Records shown >>
++++

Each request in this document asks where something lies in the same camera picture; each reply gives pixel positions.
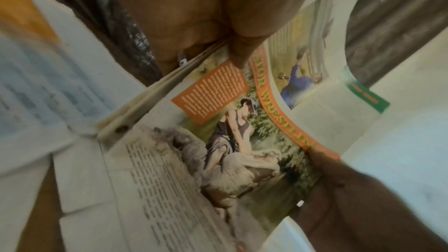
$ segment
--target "hand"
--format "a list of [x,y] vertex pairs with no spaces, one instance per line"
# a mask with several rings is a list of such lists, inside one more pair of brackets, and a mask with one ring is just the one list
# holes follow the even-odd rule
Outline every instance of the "hand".
[[285,25],[304,0],[119,0],[147,37],[164,75],[208,44],[231,37],[232,62],[242,67],[251,53]]
[[373,177],[312,153],[322,178],[292,218],[316,252],[448,251],[399,198]]

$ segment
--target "wooden surface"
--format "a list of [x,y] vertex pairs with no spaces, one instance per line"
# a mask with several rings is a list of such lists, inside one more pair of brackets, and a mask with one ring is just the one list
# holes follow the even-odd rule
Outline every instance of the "wooden surface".
[[59,219],[62,217],[53,165],[45,176],[36,203],[22,232],[17,252],[65,251]]

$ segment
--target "cap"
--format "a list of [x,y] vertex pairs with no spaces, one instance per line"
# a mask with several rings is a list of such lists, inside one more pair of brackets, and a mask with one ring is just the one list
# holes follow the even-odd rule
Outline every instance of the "cap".
[[244,103],[247,103],[250,105],[253,109],[253,114],[255,116],[258,116],[258,102],[254,98],[242,98],[240,101],[241,105],[244,105]]

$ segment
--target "man's leg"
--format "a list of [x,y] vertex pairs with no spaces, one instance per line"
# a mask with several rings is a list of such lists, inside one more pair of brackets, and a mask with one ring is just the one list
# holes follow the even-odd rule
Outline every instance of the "man's leg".
[[221,160],[223,155],[227,152],[227,146],[221,146],[211,153],[209,160],[205,164],[204,170],[211,171]]

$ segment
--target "open book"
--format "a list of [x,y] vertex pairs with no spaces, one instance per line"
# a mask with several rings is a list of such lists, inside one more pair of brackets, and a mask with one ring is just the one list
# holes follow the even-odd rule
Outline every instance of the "open book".
[[245,69],[215,46],[115,112],[100,142],[56,154],[67,250],[267,251],[319,178],[307,150],[337,159],[389,105],[346,66],[355,3],[306,0]]

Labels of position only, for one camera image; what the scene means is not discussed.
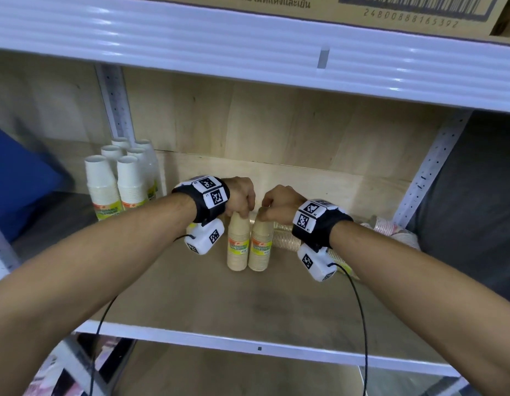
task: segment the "wire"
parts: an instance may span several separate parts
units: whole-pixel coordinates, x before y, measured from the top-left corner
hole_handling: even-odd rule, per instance
[[[118,296],[113,298],[112,301],[108,304],[107,308],[105,309],[105,312],[103,313],[103,317],[101,317],[101,320],[99,321],[99,326],[97,327],[95,339],[99,336],[99,332],[101,330],[101,325],[102,325],[103,321],[105,320],[105,317],[107,316],[109,309],[112,307],[112,304],[114,303],[114,301],[116,301]],[[90,365],[90,393],[89,393],[90,396],[93,395],[93,374],[94,374],[95,370],[96,370],[96,353],[95,353],[95,350],[92,350],[92,363]]]
[[[337,262],[333,262],[328,266],[338,266],[345,273],[348,280],[350,280],[352,289],[356,294],[357,304],[359,306],[359,312],[361,313],[361,321],[363,322],[363,337],[365,338],[365,378],[363,380],[363,396],[367,396],[367,380],[368,380],[368,341],[367,341],[367,327],[365,326],[365,315],[363,313],[363,306],[361,305],[361,300],[359,299],[359,295],[357,294],[356,286],[354,285],[354,281],[351,276],[348,274],[347,270],[340,266]]]

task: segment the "hand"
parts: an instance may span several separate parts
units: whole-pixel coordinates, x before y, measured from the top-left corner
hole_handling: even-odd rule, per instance
[[[277,185],[265,194],[262,206],[269,208],[261,208],[258,219],[290,225],[297,209],[305,201],[304,196],[293,190],[293,187]]]
[[[229,200],[225,203],[225,213],[231,216],[238,212],[242,218],[247,218],[255,208],[255,191],[250,178],[221,178],[229,187]]]

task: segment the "gray cloth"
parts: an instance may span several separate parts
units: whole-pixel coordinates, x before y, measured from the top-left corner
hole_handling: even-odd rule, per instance
[[[408,229],[423,252],[510,300],[510,114],[473,113]]]

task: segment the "black wristband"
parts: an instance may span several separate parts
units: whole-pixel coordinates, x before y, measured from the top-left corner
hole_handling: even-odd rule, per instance
[[[197,176],[179,183],[173,193],[185,193],[196,204],[196,218],[193,222],[206,225],[225,211],[229,200],[229,187],[222,179],[210,175]]]
[[[321,247],[331,247],[330,232],[339,221],[353,219],[326,200],[308,200],[295,213],[292,234],[318,252]]]

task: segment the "hole in metal post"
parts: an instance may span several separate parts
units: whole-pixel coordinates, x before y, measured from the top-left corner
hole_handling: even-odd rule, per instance
[[[328,63],[328,54],[330,53],[330,47],[323,47],[319,53],[319,60],[317,61],[317,69],[326,69]]]

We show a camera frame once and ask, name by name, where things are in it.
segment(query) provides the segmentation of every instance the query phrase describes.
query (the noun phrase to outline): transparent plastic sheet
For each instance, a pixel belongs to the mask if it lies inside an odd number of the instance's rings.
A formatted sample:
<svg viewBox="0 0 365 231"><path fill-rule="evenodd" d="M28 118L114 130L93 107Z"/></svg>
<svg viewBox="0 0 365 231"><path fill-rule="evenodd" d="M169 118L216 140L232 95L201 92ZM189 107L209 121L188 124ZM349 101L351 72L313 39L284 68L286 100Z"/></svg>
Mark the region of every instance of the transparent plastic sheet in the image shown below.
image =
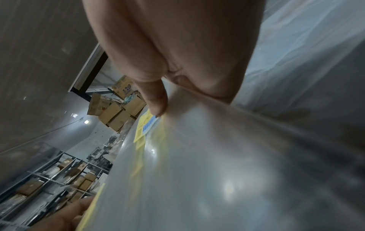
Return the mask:
<svg viewBox="0 0 365 231"><path fill-rule="evenodd" d="M233 104L365 150L364 22L363 0L287 1L263 21Z"/></svg>
<svg viewBox="0 0 365 231"><path fill-rule="evenodd" d="M88 231L363 230L362 153L171 83L165 114L138 120Z"/></svg>

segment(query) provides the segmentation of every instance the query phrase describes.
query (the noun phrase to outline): storage rack
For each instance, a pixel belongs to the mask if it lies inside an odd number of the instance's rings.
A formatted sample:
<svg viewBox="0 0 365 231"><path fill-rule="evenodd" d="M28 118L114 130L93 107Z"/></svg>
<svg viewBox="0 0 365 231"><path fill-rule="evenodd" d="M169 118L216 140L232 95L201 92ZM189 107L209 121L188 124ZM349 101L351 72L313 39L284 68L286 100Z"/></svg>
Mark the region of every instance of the storage rack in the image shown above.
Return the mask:
<svg viewBox="0 0 365 231"><path fill-rule="evenodd" d="M55 174L52 177L46 177L41 175L41 173L45 170L50 169L51 167L58 166L60 163L62 163L67 158L71 158L72 161L65 166L61 171L59 171L57 174ZM86 165L83 167L83 169L77 173L71 180L68 182L62 182L61 180L63 177L65 177L68 173L68 170L70 168L78 167L81 163L85 163ZM94 166L98 169L96 171L95 175L97 176L96 180L99 179L100 175L102 173L109 173L109 169L105 169L103 167L91 164L84 159L79 159L75 156L72 156L68 153L65 153L63 151L60 151L58 155L56 155L54 158L49 160L44 165L38 167L37 169L33 171L27 171L24 178L14 183L12 186L10 186L8 189L3 191L0 194L0 203L3 203L10 197L16 194L16 190L22 186L24 183L28 182L31 178L38 178L39 180L44 181L44 183L31 195L27 196L26 199L13 208L11 208L6 214L0 217L0 230L11 230L9 228L17 228L17 229L26 229L29 228L29 223L32 223L34 220L32 217L37 217L39 214L32 214L32 211L36 211L35 213L39 212L42 206L44 206L45 203L45 197L51 197L51 200L49 202L46 202L47 205L50 205L51 203L57 204L59 203L59 199L62 197L65 197L68 192L66 190L62 190L60 193L55 193L55 191L60 191L60 187L64 187L67 185L71 185L79 176L86 174L87 167L88 166ZM82 191L80 189L74 189L74 193L81 192L82 197L85 196L91 196L93 193L90 192L90 188L93 186L91 184L89 188L86 191Z"/></svg>

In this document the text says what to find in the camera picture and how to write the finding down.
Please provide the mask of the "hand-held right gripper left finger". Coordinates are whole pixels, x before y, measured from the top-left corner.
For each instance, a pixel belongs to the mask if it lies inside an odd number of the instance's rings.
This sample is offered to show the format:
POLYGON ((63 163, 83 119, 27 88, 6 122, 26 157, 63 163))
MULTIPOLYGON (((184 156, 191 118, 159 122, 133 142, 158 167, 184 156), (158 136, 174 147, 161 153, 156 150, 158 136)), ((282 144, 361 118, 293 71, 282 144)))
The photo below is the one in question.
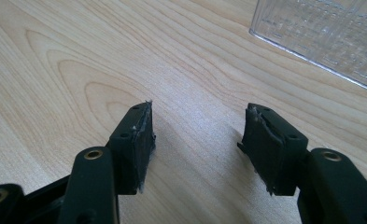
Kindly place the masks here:
POLYGON ((134 105, 105 146, 76 155, 58 224, 120 224, 119 196, 142 190, 154 149, 152 103, 134 105))

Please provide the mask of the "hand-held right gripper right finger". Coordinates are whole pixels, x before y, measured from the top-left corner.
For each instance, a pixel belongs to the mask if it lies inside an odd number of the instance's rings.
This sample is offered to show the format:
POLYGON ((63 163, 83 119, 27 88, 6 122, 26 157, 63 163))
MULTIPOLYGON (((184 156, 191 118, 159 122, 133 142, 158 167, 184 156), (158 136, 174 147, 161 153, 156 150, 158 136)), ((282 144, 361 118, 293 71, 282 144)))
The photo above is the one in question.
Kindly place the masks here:
POLYGON ((266 189, 276 196, 300 191, 303 224, 367 224, 367 180, 344 154, 307 148, 307 137, 273 109, 248 104, 238 147, 266 189))

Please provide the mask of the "clear plastic container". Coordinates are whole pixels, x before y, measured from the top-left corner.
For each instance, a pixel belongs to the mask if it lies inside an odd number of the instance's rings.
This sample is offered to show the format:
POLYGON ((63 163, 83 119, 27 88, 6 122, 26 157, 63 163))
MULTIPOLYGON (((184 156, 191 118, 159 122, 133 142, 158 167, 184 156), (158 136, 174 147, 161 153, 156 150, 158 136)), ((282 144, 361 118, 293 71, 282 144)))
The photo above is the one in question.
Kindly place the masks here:
POLYGON ((367 0, 258 0, 249 32, 367 90, 367 0))

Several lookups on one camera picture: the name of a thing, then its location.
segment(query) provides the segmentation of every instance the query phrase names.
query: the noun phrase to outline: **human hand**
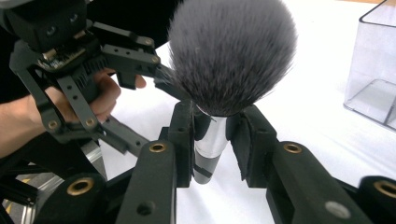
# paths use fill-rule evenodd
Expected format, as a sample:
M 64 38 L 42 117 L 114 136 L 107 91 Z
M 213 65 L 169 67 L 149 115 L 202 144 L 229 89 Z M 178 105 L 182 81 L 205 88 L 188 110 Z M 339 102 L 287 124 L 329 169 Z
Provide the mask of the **human hand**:
M 114 72 L 113 69 L 105 68 L 93 77 L 100 94 L 90 103 L 90 108 L 100 122 L 104 122 L 108 118 L 116 105 L 117 98 L 120 96 L 120 86 L 108 75 Z M 141 76 L 136 75 L 135 85 L 137 88 L 144 88 L 146 86 L 146 81 Z M 78 121 L 76 113 L 61 91 L 54 87 L 49 87 L 46 89 L 46 93 L 59 109 L 65 121 Z M 34 111 L 34 113 L 31 113 L 31 120 L 41 125 L 41 116 L 35 107 L 35 100 L 33 97 L 30 97 L 29 104 L 32 108 L 31 111 Z

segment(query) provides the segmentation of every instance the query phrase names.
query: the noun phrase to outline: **white table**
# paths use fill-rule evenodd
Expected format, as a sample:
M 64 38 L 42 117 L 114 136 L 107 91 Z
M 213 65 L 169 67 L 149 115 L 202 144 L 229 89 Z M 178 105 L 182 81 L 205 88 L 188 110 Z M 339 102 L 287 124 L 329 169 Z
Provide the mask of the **white table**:
M 299 34 L 288 75 L 256 106 L 280 141 L 308 147 L 330 174 L 357 187 L 366 175 L 396 179 L 396 132 L 343 107 L 358 19 L 375 5 L 342 1 L 286 1 Z M 168 47 L 157 50 L 168 63 Z M 176 99 L 156 90 L 122 90 L 113 115 L 149 140 L 169 126 Z M 136 158 L 102 144 L 109 179 L 134 166 Z M 265 189 L 249 189 L 231 145 L 212 180 L 177 190 L 177 223 L 273 223 Z

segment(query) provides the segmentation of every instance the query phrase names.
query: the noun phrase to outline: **clear plastic container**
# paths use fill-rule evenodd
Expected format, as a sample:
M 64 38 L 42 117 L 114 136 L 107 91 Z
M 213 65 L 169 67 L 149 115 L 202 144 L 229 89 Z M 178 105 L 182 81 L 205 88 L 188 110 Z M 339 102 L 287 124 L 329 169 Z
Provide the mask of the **clear plastic container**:
M 344 106 L 396 131 L 396 0 L 359 20 Z

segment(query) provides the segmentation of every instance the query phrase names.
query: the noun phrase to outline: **forearm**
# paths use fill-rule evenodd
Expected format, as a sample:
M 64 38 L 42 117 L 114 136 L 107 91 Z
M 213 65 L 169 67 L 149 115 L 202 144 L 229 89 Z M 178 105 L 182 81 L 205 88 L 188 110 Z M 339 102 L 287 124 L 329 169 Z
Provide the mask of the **forearm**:
M 37 116 L 32 96 L 0 104 L 0 158 L 3 158 L 45 131 Z

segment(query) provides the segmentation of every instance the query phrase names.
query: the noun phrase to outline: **brush bristles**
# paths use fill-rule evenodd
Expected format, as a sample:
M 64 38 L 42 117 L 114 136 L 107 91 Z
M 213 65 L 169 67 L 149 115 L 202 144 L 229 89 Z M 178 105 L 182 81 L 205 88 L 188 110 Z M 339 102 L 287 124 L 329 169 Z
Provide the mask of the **brush bristles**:
M 296 32 L 278 0 L 185 0 L 169 40 L 174 84 L 207 114 L 227 117 L 285 76 Z

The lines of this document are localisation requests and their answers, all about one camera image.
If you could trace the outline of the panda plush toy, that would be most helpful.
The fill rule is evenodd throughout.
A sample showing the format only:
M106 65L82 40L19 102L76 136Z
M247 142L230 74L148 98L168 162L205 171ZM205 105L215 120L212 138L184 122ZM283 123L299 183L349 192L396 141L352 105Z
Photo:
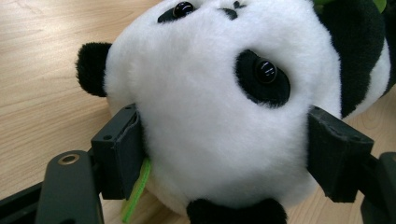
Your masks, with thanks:
M135 105L148 190L191 224L286 224L316 185L308 112L338 119L396 85L396 0L162 0L112 43L88 43L78 82Z

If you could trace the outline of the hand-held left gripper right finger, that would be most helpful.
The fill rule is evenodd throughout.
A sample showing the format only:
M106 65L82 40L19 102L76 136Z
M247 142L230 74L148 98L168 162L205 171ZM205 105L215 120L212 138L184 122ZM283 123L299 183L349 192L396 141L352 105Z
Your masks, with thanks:
M333 202L353 203L374 141L317 106L308 113L308 137L309 173Z

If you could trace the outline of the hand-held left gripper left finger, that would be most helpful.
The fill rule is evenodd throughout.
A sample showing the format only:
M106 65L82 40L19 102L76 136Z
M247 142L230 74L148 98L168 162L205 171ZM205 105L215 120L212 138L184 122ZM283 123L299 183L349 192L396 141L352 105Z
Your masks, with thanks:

++++

Problem to solve >> For each line of the data that has the word "pixels", report that line.

Worked solution >>
Please provide the mask of the "hand-held right gripper left finger". Coordinates are whole pixels, x before y, measured from the top-left corner.
Please provide the mask of the "hand-held right gripper right finger". Coordinates are whole pixels, x before y, measured from the top-left corner.
Please provide the mask of the "clear plastic container". Coordinates are whole pixels, x before y, measured from the top-left corner.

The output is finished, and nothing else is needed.